[Entries taken from a collection]
────────────────────────────────────────

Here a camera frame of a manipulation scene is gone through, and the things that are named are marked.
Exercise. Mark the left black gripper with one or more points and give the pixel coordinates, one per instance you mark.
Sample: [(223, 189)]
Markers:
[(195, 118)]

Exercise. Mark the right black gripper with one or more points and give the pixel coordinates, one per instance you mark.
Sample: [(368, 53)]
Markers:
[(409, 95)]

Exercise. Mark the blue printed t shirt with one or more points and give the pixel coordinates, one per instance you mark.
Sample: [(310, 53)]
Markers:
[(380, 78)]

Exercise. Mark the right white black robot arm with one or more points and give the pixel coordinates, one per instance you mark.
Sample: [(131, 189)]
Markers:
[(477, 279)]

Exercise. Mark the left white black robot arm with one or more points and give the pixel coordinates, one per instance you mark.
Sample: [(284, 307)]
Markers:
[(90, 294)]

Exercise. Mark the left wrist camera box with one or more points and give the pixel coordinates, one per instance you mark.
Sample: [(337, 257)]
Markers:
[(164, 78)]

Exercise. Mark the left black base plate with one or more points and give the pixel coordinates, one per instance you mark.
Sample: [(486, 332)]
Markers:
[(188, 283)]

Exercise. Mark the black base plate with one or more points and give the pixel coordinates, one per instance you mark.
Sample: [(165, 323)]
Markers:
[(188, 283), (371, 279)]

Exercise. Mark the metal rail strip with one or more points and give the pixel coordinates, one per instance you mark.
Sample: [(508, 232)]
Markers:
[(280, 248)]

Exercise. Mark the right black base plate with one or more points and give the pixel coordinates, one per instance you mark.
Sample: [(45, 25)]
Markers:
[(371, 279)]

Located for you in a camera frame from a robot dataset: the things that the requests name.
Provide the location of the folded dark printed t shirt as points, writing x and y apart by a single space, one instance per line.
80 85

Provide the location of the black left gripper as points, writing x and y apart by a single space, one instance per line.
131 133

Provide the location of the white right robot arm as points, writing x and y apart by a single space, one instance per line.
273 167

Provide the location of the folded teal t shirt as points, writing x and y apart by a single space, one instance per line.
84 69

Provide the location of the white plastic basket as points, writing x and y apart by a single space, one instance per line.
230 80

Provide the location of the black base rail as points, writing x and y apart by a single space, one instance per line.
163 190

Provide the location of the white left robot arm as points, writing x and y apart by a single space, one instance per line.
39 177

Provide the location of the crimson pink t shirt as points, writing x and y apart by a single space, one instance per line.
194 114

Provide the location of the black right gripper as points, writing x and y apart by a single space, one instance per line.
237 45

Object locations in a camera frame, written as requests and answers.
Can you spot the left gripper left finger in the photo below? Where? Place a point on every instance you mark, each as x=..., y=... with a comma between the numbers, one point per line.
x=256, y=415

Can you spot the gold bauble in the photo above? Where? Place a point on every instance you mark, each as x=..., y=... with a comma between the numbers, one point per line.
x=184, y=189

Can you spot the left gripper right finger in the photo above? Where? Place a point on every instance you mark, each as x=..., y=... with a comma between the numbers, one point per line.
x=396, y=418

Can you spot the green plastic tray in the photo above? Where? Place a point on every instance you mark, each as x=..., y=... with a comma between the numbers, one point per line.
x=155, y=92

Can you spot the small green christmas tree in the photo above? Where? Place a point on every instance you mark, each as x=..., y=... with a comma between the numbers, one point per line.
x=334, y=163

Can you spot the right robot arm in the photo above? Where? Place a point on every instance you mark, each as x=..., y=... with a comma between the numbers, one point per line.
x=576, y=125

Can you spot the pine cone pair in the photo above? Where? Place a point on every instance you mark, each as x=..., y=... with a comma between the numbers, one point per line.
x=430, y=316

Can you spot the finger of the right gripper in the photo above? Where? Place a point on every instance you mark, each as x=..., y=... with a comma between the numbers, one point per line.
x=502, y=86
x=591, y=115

────────────────────────────────────────

- _EXERCISE PROMPT_
Look through the entries for lines containing the word "things" and return each one.

- _SOLUTION BELOW_
Here a camera frame of a manipulation scene is gone through, and the things that are named are marked.
Located for you in a camera frame from a robot dataset: the things that the requests name.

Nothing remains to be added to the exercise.